= NHS Electronic Prescription Service =

The NHS Electronic Prescription Service is part of the NHS National Programme for IT of the National Health Service in England. It enables the electronic transfer of medical prescriptions from doctors (or other prescribers) to pharmacies and other dispensers and electronic notification to the reimbursement agency, NHS Prescription Services.

Patients may choose to receive a paper prescription if they do not want to specify a pharmacy.

In England, electronic repeat dispensing (eRD, also known as "batch prescribing") allows clinicians to authorise and issue a series of repeat prescriptions covering up to 12 months, using a single digital signature.

NHS Scotland operates a similar scheme, under the name Acute Medication Service (AMS).

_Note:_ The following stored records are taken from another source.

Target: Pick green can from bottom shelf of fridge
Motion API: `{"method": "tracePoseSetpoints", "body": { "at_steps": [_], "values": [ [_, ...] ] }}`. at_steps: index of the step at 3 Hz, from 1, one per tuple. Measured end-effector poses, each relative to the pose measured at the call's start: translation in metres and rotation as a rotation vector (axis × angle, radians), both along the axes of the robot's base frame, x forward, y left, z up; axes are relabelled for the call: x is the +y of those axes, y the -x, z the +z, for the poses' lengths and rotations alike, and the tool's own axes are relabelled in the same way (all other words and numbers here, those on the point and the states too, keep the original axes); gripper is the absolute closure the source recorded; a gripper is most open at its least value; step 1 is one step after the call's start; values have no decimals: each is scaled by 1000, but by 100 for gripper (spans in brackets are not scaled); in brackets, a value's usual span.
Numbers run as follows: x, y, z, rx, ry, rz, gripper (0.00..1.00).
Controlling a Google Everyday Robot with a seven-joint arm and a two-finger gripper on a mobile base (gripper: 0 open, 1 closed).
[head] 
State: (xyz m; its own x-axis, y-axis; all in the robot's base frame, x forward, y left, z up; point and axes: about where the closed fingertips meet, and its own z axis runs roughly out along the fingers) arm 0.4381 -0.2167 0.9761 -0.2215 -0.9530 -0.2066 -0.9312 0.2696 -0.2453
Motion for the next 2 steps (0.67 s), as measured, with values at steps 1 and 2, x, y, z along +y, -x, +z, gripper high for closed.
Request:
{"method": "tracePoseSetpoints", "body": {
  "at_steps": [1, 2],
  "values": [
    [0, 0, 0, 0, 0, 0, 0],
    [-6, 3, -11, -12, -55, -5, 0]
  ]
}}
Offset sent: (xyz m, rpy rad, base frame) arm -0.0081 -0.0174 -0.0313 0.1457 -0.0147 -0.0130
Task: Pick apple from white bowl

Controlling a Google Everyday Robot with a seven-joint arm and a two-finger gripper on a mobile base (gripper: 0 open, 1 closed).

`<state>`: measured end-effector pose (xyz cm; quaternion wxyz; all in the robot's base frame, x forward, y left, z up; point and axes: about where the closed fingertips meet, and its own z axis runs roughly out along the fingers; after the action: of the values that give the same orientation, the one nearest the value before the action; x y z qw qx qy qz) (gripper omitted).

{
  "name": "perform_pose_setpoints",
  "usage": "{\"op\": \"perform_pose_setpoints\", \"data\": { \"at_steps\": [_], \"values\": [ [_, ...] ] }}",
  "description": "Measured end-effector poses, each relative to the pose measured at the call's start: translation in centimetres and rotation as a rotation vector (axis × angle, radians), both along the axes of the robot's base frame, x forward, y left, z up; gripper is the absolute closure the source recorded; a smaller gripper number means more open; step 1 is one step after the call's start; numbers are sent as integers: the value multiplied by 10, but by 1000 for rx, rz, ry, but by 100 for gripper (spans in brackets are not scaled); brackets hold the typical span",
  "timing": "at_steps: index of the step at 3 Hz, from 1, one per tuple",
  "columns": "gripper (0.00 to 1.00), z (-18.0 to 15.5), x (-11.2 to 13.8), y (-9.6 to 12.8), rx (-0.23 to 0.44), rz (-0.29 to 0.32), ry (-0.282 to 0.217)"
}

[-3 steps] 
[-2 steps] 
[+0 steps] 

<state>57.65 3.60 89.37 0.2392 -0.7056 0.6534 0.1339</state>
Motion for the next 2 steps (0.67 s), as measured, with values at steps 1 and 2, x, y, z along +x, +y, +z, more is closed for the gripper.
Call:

As of 2022, prescribing in Wales was still largely paper-based.

==History==
The roll-out of the service was delivered in two releases:
- Release 1 retains the paper prescription and adds a barcode to it which allows the dispensing pharmacy to access a centrally held copy of the prescription (the barcode does not encode the items prescribed). This phase has been extensively deployed among general practitioner systems and slightly less so in pharmacy systems.
- In Release 2, an electronic prescription can be used where the patient nominates a pharmacy. The prescription can be sent electronically, although a paper token (FP10DT) may be printed off also. Unlike a standard FP10, this is not a legal document, and no drugs can be legally dispensed without the electronic message downloaded from the NHS Spine identified by the unique barcode on the printed form.

In August 2018 NHS Digital announced that all the 1,311 eligible GP practices in London could use the service.

From November 2019 digital-only prescriptions were introduced across England.

In July 2021 it was announced that hospital trusts in England could begin testing electronic prescribing in Autumn 2021. This would enable hospital outpatient prescriptions to be sent electronically to patients’ nominated community pharmacy, and prescriptions to be sent to home care providers.

The Welsh Government confirmed plans in September 2021 to develop ePrescribing in Wales. Swansea Bay University Health Board had almost eradicated paper drug charts in 15 medical wards, using Hospital ePrescribing and Medicines Administration. This reduced the time nurses spent on medication rounds and reduced potential errors in prescriptions.

In November 2022, it was announced that the NHS Electronic Prescription Service would allow its first Pharmacy app integration (with Healthera).